LHX2 affects transcription factor expression and signaling pathways involved in neural differentiation

To determine the effect of manipulating LHX2 expression on the global gene expression profile of hESCs, we performed transcriptome analysis using a cDNA microarray, and mRNA extracted from iLHX2 cells treated with or without doxycycline to induce LHX2 overexpression. Using the fold change analysis tool of GeneSpring software, 209 genes at day 4 and 661 genes at day 16 with at least a 2-fold average expression change between dox⁻ and dox⁺ iLHX2 hESCs were selected and subjected to GO analysis. Intriguingly, the majority of the neural genes in dox⁺ iLHX2 hESCs showed increased expression at both day 4 and day 16 (Figure 6A). Some of the neural genes with increased expression at day 16 in dox⁺ iLHX2 hESCs are postmitotic neuronal genes (MAP2, NEUROG2), and others are involved in regional patterning of the central nervous system (CNS) (FOXG1, PTH2, EMX1, OLIG2). These results confirmed our earlier observation in dox+ iLHX2 hESCs that LHX2 induces expression of neural genes (Figure 2), and thereafter activates the neuronal program. We subsequently performed transcriptome analysis to investigate the effects of LHX2 knockdown in hESCs. We focused on 41 out of 86 embryonic germ layer–related genes, which have at least a 2-fold average expression change between shLuc- and shLHX2-expressing hESCs at day 12 of IVD. Interestingly, the expression of most of the neural genes was reduced in differentiating shLHX2-expressing hESCs (Figure 6A), confirming our observation in Figure 3. Overall, the findings of the genome-wide gene expression analysis of iLHX2 and shLHX2 hESCs suggest that LHX2 expression has a profound impact on transcriptional regulation during neural differentiation.

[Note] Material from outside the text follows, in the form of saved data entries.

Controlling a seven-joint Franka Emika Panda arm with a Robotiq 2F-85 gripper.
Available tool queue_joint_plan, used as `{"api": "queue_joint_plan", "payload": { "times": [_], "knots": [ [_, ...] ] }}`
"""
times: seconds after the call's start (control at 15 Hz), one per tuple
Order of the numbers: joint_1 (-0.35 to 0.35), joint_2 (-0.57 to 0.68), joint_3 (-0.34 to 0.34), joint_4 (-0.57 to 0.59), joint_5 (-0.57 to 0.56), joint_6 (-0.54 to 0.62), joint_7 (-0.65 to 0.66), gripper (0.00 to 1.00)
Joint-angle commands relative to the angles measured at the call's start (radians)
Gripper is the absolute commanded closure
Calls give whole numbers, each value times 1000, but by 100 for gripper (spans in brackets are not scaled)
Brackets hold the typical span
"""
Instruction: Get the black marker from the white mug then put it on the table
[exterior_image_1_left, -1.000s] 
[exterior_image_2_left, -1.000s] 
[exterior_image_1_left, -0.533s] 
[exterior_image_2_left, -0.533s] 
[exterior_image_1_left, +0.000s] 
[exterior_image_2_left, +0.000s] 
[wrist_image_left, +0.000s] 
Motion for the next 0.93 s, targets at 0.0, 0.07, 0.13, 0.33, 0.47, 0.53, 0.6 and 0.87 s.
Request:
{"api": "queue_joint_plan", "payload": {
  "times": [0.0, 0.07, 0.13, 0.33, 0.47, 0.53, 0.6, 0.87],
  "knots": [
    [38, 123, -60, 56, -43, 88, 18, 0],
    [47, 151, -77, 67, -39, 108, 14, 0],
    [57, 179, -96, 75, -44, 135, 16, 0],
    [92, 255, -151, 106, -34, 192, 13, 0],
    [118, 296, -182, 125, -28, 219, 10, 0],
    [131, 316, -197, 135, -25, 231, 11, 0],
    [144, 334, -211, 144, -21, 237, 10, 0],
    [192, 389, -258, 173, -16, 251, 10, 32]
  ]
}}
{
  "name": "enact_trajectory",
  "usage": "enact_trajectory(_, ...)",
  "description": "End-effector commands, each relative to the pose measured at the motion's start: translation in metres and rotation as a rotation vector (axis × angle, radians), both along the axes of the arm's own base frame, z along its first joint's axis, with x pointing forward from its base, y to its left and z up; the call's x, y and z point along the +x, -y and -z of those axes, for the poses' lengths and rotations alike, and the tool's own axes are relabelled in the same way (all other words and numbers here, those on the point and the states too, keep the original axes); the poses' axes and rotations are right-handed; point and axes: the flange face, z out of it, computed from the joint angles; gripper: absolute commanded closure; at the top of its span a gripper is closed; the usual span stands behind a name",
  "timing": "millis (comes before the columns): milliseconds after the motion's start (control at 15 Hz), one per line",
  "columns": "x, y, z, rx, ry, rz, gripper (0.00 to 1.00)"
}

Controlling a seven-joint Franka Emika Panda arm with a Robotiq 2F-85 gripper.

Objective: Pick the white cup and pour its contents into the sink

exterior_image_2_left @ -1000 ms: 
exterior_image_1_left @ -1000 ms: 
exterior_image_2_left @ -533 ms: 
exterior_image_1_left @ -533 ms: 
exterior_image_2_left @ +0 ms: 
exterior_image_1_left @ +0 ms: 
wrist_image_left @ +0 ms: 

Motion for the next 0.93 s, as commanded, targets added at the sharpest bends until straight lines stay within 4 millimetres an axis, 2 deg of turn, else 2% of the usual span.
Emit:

Figure 6. — Transcriptome profiling of hESCs with altered LHX2 expression revealed that LHX2 affects the expression of neural genes and signaling pathways. (A) The heat map shows filtered neural genes with expression significantly affected by manipulation of LHX2 expression in hESCs. (B) Identification of signaling pathways affected by manipulation of LHX2 expression in hESCs by Ingenuity Pathway Analysis software. P < 0.01 was used as the cutoff value for selecting neural signaling pathways significantly affected by manipulation of LHX2 expression in hESCs. (C) Western blot analysis of proteins isolated from dox⁺ iLHX2 hESCs with antibodies against ACTB and proteins downstream of the BMP4 (phosphor-SMAD1 and SMAD1), TGFβ (phosphor-SMAD2 and SMAD2) and WNT (phosphor-β-catenin and β-catenin) signaling pathways. Proteins isolated from dox⁻ iLHX2 hESCs were used as a control. (D) The heat map shows genes annotated to the indicated signaling pathways by Ingenuity Pathway Analysis software with increased expression in dox⁺ iLHX2 cells (fold change >1.3), and decreased expression in differentiating shLHX2-expressing hESCs (fold change >1.3). Green and red values represent fold change for down- and upregulation, respectively (A and D). The fold change of gene expression was calculated using GeneSpring software as iLHX2 hESC with doxycycline induction to without (iLHX2 hESC dox⁺/dox⁻) or shLHX2- to shLuc-expression hESCs (shLHX2/shLuc) on the days indicated.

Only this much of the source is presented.